_ACTION ITEM_
For the entries below, report every line that includes the word "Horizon".
Top of THE RECORDS
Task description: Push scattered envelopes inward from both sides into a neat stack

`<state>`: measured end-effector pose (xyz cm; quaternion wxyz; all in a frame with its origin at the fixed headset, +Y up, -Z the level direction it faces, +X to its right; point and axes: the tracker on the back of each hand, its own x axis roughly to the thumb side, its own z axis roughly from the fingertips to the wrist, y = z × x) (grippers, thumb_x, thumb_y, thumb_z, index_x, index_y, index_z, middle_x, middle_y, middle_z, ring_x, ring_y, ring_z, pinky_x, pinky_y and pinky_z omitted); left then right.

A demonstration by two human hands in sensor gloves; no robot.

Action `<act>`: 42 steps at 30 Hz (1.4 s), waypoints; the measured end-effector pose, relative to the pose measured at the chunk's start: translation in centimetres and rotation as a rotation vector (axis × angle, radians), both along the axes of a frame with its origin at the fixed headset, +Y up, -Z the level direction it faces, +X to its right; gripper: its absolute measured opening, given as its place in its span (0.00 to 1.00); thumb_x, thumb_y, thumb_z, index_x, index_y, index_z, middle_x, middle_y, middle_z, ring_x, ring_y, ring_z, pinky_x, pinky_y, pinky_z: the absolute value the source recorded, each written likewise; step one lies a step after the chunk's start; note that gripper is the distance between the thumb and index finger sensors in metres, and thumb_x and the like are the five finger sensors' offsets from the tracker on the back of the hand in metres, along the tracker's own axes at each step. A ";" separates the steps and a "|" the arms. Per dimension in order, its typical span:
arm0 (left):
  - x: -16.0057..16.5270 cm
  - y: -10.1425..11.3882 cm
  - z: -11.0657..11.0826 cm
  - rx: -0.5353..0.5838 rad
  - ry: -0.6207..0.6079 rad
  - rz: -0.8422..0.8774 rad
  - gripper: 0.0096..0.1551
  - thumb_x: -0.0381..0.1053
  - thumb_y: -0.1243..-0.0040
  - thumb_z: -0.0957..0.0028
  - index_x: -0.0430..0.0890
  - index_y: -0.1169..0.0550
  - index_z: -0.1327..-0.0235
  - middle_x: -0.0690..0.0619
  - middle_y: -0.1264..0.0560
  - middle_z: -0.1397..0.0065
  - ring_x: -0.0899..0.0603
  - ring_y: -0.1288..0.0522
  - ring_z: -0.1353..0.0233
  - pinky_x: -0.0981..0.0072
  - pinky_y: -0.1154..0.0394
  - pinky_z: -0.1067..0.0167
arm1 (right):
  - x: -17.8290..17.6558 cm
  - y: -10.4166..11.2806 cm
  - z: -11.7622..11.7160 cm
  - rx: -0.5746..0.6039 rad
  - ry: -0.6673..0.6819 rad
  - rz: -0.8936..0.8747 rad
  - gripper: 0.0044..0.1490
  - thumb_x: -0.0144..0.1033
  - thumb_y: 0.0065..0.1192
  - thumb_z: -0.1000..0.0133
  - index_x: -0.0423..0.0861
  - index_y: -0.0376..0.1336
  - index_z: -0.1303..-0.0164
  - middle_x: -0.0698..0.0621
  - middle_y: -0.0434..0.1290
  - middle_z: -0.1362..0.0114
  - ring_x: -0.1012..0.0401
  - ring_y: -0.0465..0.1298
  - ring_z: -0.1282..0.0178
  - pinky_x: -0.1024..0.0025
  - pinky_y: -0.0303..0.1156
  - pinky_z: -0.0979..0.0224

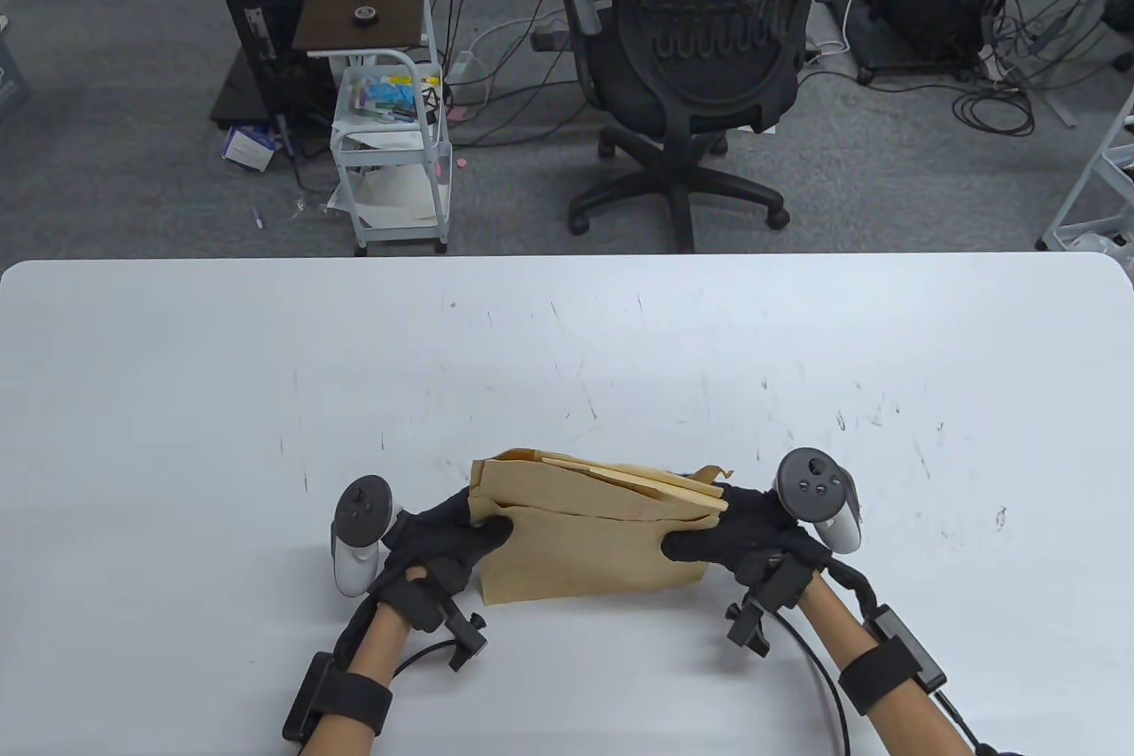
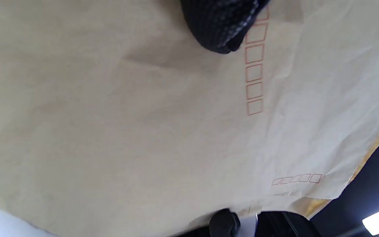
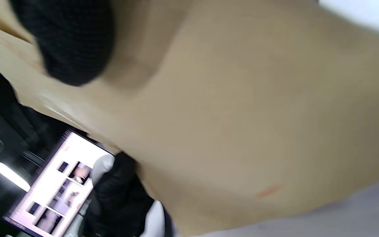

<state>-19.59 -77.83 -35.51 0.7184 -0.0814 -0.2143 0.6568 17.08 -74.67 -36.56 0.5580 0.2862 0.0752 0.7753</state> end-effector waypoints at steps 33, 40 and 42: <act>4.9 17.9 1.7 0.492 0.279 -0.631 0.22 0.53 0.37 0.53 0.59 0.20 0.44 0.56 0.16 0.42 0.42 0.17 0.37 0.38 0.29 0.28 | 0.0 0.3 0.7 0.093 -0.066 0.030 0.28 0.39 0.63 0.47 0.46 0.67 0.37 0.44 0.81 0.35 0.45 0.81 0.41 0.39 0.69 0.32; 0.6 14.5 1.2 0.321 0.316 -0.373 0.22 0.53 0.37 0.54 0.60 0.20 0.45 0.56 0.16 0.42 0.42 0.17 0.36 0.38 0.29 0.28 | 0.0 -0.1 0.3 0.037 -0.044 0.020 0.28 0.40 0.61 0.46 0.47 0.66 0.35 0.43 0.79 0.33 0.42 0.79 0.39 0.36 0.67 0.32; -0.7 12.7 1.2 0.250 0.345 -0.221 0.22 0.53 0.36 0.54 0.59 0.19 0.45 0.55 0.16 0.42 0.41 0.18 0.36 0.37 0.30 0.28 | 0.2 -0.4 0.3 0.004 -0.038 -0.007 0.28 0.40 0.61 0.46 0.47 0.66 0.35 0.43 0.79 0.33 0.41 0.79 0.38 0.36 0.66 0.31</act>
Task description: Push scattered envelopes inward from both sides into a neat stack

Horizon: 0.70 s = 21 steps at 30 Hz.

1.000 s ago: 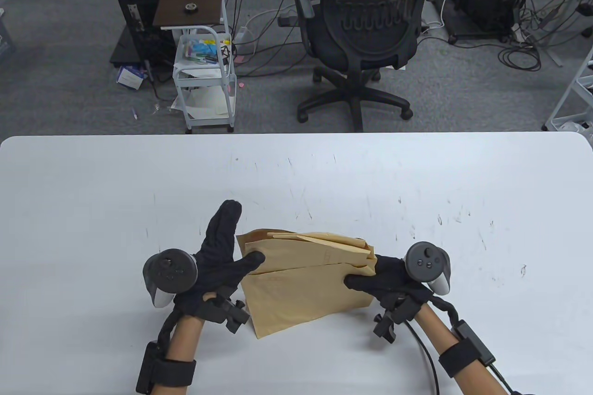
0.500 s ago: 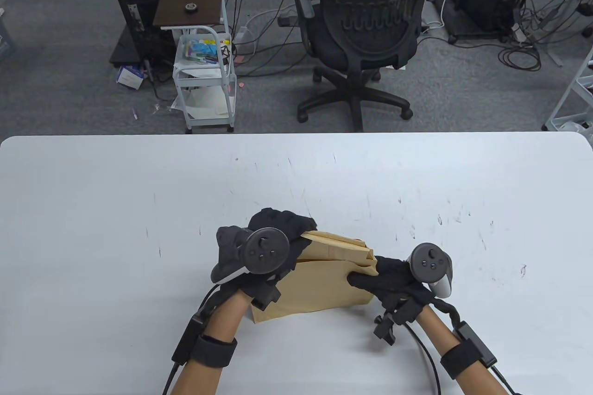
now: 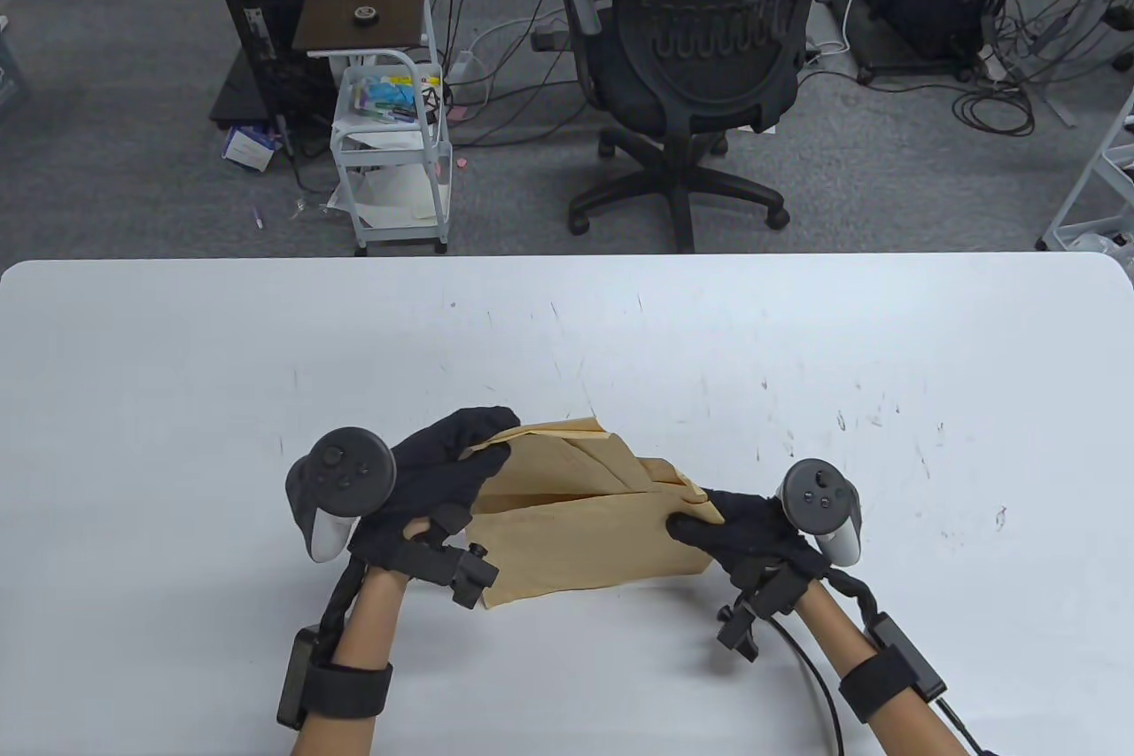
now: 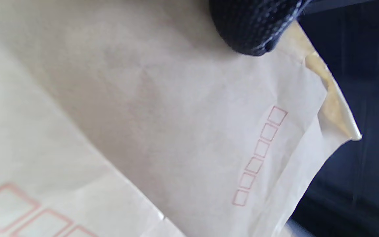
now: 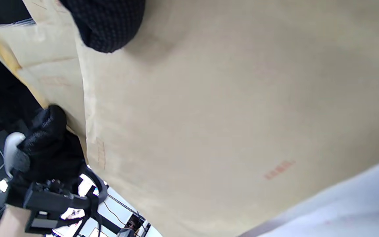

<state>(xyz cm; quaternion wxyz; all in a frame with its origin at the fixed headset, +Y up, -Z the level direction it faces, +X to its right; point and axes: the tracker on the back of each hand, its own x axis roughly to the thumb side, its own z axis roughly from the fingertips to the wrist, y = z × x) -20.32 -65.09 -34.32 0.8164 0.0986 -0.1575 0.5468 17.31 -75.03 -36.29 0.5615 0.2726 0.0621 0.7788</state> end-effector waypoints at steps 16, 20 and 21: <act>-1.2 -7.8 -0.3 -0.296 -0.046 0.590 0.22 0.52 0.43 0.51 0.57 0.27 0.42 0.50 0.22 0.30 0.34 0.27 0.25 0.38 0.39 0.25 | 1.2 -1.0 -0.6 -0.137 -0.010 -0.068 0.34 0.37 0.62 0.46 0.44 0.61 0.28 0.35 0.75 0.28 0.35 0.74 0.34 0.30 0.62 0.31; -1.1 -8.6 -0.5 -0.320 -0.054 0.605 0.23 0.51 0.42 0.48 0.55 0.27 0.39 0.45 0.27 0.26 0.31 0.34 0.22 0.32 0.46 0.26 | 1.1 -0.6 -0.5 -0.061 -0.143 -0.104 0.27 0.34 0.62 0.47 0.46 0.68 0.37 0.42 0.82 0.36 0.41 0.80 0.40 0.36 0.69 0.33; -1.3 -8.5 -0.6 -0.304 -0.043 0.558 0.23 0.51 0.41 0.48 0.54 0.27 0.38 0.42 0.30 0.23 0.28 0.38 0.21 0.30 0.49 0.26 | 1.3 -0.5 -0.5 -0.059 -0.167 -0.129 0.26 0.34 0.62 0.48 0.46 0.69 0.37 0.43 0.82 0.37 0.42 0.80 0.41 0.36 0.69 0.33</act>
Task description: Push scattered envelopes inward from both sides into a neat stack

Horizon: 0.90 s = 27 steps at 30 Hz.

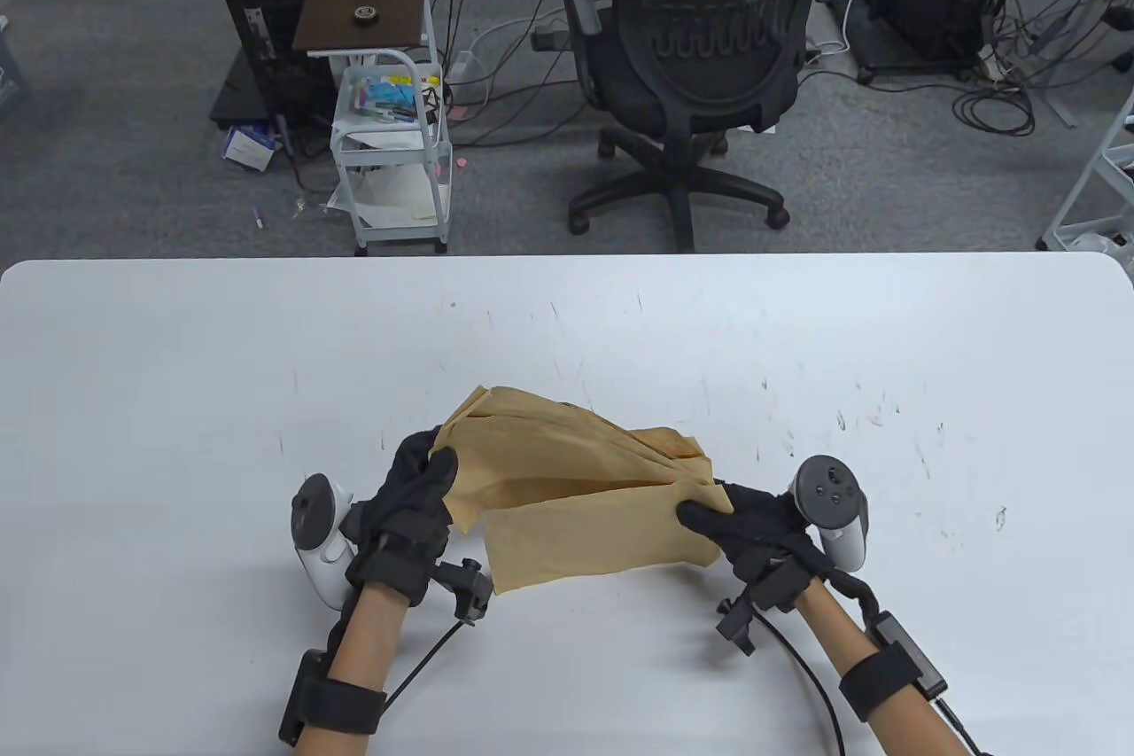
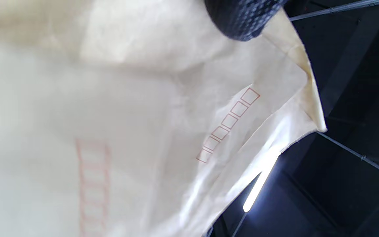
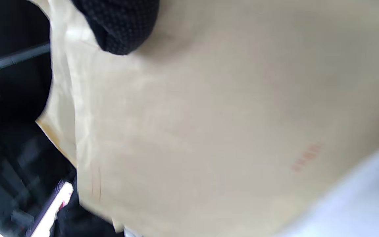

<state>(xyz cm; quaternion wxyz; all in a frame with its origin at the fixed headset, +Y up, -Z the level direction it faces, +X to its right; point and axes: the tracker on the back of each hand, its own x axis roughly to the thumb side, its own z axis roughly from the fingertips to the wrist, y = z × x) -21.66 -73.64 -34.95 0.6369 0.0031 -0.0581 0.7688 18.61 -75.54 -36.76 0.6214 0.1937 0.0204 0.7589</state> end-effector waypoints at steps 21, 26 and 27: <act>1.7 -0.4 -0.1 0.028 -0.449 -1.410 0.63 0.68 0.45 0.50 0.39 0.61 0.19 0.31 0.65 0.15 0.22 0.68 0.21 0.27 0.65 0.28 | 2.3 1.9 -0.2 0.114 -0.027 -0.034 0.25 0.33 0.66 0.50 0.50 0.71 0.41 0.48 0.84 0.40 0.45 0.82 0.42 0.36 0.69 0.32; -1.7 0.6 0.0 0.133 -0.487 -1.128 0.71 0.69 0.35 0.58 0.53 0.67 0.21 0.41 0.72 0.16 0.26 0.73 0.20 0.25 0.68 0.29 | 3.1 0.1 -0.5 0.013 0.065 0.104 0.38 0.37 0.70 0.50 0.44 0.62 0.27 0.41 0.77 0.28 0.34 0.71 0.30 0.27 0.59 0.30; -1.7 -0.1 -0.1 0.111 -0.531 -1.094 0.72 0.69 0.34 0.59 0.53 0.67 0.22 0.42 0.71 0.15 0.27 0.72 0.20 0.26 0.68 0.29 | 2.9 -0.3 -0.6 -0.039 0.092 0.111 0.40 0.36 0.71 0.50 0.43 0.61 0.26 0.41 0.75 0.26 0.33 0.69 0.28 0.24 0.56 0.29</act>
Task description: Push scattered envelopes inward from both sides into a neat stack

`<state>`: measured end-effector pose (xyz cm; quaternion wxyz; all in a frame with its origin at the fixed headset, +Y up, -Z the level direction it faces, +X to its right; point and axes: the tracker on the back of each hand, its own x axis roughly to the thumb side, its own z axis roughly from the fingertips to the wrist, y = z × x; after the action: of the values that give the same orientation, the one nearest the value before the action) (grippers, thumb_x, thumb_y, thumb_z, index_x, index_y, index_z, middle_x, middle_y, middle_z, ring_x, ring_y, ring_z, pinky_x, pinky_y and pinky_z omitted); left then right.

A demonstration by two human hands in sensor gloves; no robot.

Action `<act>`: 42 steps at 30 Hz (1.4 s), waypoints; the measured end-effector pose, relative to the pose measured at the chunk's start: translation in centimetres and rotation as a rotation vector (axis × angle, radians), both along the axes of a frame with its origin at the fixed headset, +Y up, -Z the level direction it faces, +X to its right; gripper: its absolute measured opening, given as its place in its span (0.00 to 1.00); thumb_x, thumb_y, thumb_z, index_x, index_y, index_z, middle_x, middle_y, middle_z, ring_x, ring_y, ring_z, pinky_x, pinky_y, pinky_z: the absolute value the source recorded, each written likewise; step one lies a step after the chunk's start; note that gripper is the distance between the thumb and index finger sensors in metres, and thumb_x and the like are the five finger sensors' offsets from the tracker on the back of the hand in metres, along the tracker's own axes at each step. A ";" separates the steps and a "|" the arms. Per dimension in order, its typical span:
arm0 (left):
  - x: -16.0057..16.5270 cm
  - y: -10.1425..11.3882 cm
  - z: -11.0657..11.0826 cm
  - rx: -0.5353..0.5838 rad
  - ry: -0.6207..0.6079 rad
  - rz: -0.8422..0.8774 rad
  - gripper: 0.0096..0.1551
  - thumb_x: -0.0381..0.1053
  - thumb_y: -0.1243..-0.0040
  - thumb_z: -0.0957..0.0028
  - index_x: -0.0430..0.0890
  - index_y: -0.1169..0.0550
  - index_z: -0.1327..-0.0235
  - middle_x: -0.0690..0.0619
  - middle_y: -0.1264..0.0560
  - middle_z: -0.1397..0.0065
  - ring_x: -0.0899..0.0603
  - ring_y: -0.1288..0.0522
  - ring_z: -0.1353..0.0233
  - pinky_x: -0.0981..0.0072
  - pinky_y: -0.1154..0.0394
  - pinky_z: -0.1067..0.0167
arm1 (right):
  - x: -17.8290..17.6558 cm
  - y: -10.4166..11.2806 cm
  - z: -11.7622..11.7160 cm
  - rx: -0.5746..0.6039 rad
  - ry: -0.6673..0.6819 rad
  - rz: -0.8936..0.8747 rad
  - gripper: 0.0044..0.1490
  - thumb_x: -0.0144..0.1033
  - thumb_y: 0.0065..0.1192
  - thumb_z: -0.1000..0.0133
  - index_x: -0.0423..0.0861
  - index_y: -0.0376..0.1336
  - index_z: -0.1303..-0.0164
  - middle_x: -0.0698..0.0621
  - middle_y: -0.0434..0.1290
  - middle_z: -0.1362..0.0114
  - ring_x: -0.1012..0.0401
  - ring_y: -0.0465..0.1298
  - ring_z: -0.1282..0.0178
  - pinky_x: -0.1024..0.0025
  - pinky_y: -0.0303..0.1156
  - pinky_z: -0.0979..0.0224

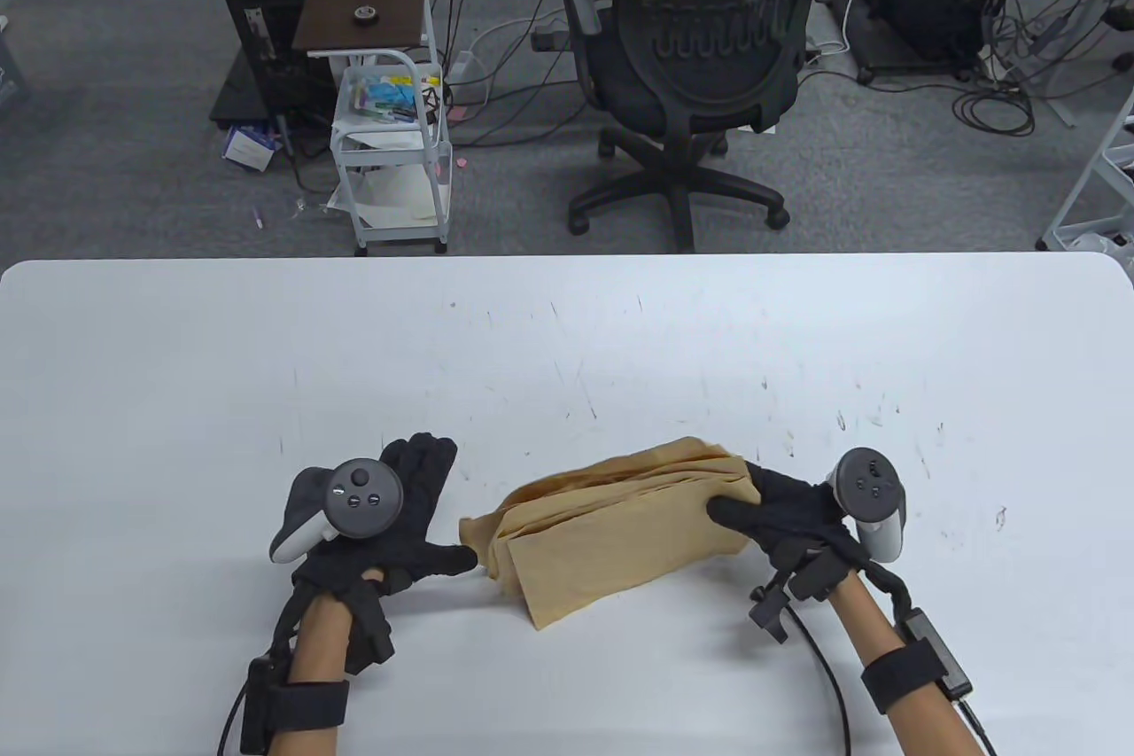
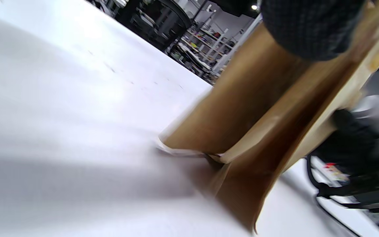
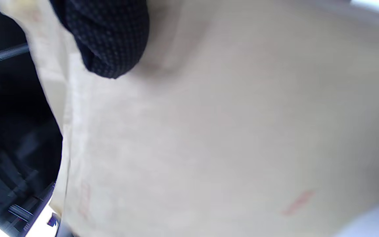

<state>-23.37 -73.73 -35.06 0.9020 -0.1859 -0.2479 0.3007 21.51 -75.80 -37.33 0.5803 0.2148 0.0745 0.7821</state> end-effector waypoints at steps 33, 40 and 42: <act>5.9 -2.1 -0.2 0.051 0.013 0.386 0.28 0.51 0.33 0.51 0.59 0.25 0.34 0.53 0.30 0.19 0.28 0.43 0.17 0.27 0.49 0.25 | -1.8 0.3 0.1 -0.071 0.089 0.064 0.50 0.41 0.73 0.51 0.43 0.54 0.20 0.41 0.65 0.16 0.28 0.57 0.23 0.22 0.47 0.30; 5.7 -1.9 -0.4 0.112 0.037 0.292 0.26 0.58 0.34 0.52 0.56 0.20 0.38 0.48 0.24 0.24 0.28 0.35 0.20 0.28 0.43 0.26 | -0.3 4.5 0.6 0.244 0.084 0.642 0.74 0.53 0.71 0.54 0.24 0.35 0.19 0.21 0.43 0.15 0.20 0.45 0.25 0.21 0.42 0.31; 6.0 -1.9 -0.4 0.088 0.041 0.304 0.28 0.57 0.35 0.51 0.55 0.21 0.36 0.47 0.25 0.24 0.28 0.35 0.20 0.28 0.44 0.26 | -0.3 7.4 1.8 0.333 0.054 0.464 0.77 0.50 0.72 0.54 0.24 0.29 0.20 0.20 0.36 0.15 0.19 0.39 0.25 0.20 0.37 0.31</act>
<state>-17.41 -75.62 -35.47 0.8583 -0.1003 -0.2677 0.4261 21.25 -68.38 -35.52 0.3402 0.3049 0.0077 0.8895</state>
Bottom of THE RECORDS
_RESULT OF THIS EXERCISE_
Horizon: 0.70 s = 21 steps at 30 Hz.
Horizon: 0.90 s = 27 steps at 30 Hz.

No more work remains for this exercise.